Problem details: Print, please, exactly the lines from the one with "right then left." through the final line of the data below, with both ends included and the pictures left out.

Source material:
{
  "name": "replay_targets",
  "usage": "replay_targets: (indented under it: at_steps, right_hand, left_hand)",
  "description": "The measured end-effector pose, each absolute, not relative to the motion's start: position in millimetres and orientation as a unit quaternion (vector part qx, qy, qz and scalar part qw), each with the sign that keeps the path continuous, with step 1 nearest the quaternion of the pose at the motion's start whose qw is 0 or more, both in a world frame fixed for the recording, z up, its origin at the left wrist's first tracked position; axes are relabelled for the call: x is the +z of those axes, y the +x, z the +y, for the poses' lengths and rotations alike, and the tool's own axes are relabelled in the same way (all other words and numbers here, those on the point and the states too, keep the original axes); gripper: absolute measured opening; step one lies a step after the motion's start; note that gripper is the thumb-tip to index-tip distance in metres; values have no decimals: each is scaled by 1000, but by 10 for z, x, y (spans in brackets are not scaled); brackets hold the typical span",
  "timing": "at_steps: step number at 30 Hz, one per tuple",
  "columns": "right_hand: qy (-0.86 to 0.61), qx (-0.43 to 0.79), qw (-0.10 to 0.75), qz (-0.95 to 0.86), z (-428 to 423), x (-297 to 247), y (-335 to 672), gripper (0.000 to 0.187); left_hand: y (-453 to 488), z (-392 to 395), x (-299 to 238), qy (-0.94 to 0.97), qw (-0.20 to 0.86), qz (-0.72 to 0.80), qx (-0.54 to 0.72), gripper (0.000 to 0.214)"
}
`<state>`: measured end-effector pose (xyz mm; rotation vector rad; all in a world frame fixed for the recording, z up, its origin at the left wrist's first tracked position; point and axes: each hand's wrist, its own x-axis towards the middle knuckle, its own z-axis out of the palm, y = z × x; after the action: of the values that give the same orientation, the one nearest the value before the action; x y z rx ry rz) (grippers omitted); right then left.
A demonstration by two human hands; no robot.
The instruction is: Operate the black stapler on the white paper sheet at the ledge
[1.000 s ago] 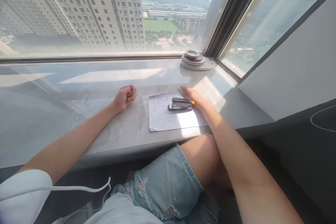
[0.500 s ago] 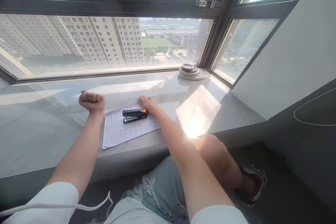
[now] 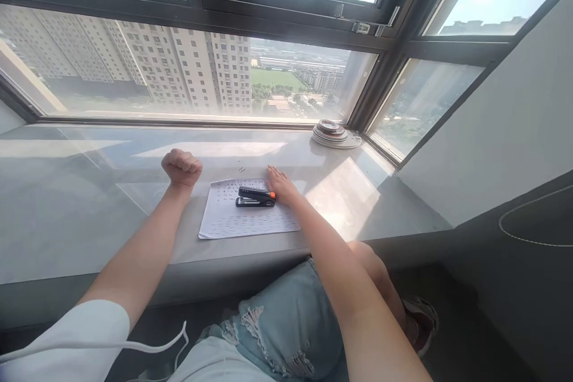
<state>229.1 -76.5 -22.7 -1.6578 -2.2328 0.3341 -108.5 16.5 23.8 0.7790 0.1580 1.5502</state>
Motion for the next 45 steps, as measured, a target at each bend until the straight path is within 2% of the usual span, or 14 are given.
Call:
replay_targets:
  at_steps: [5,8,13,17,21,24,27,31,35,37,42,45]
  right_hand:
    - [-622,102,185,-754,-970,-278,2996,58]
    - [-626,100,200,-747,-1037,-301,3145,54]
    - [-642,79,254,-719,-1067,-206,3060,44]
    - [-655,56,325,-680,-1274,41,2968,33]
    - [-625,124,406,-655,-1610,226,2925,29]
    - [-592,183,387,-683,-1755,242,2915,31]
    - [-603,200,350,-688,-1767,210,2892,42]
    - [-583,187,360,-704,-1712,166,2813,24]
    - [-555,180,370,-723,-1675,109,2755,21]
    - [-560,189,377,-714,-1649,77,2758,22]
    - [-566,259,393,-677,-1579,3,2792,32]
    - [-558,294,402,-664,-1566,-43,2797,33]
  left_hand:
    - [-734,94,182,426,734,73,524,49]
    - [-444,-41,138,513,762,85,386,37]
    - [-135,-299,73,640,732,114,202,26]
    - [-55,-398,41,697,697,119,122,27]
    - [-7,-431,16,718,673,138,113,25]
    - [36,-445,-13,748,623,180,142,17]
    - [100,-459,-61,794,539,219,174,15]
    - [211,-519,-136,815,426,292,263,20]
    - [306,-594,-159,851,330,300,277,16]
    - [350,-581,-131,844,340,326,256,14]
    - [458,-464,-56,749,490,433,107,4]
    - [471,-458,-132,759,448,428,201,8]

Task result:
`<state>`: measured end-effector pose (xyz mm; rotation vector rad; all in a world frame fixed for the recording, z up, its origin at the left wrist's first tracked position; point and axes: each hand's wrist, its own x-axis towards the middle knuckle, its own z-axis out of the palm, y = z × x; after the action: of the values that give the same orientation, the one nearest the value before the action; x y z rx ry rz) (grippers omitted); right then left.
A demonstration by two human hands; no robot.
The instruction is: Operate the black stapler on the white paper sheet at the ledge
[1.000 s ago] 
[0.500 s ago] 
[now] 
<state>229.1 -76.5 -22.7 -1.6578 -2.2328 0.3341 -108.5 16.5 23.8 0.7790 0.1580 1.5502</state>
Motion for the next 45 steps, as measured, a target at each bend until the straight path is within 2% of the usual span, or 14 are given.
Call:
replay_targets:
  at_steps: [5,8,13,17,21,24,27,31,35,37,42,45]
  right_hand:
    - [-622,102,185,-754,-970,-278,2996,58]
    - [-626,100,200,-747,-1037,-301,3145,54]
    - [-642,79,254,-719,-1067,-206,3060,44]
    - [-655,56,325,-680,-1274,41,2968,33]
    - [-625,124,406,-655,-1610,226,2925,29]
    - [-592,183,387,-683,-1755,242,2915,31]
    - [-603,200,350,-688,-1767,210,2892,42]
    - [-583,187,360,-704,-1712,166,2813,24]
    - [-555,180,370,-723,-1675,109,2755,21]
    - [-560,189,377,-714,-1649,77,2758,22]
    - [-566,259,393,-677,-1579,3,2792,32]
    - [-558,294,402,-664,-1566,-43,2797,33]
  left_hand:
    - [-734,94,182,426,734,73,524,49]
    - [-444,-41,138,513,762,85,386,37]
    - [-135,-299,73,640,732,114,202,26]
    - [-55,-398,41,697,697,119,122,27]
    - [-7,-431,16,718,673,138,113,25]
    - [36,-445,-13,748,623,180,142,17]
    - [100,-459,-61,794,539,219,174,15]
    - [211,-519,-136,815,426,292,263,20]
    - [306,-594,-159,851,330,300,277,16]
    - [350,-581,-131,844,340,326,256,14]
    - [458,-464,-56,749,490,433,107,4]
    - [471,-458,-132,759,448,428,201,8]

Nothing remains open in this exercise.